Pancreas | 2019
Recent Insights Into the Pathogenic Mechanism of Pancreatitis: Role of Acinar Cell Organelle Disorders.
Acute pancreatitis (AP) is a potentially lethal inflammatory disease that lacks specific therapy. Damaged pancreatic acinar cells are believed to be the site of AP initiation. The primary function of these cells is the synthesis, storage, and export of digestive enzymes. Beginning in the endoplasmic reticulum and ending with secretion of proteins stored in zymogen granules, distinct pancreatic organelles use ATP produced by mitochondria to move and modify nascent proteins through sequential vesicular compartments.

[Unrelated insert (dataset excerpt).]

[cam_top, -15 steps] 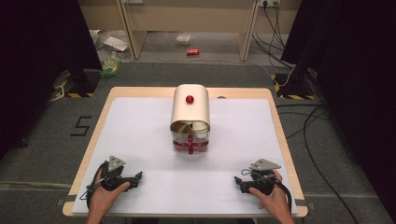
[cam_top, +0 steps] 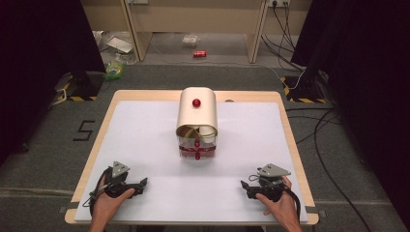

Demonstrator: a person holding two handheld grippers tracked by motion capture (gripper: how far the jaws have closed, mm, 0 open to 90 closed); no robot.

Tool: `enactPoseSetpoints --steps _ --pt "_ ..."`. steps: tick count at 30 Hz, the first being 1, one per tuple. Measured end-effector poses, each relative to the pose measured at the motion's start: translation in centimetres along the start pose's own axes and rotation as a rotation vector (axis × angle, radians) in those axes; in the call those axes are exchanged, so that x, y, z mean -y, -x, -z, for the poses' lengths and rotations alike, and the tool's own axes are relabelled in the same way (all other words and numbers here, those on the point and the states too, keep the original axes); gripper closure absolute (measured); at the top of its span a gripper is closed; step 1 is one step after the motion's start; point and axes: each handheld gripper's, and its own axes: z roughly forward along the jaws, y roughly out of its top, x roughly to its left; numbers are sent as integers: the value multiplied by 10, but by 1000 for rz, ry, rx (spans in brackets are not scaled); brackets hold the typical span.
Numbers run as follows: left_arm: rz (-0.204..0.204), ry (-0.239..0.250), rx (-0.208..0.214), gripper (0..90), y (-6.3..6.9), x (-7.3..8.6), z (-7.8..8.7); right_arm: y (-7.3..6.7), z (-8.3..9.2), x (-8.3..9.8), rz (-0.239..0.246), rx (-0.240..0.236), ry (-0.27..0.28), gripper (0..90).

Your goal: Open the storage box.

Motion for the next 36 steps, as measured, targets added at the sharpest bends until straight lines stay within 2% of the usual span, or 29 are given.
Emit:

Compartment-specific accessory proteins concentrate cargo and promote vesicular budding, targeting, and fusion. The autophagy-lysosomal-endosomal pathways maintain acinar cell homeostasis by removing damaged/dysfunctional organelles and recycling cell constituents for substrate and energy. Here, we discuss studies in experimental and genetic AP models, primarily from our groups, which show that acinar cell injury is mediated by distinct mechanisms of organelle dysfunction involved in protein synthesis and trafficking, secretion, energy generation, and autophagy. These early AP events (often first manifest by abnormal cytosolic Ca signaling) in the acinar cell trigger the inflammatory and cell death responses of pancreatitis. Manifestations of acinar cell organelle disorders are also prominent in human pancreatitis. Our findings suggest that targeting specific mediators of organelle dysfunction could reduce disease severity.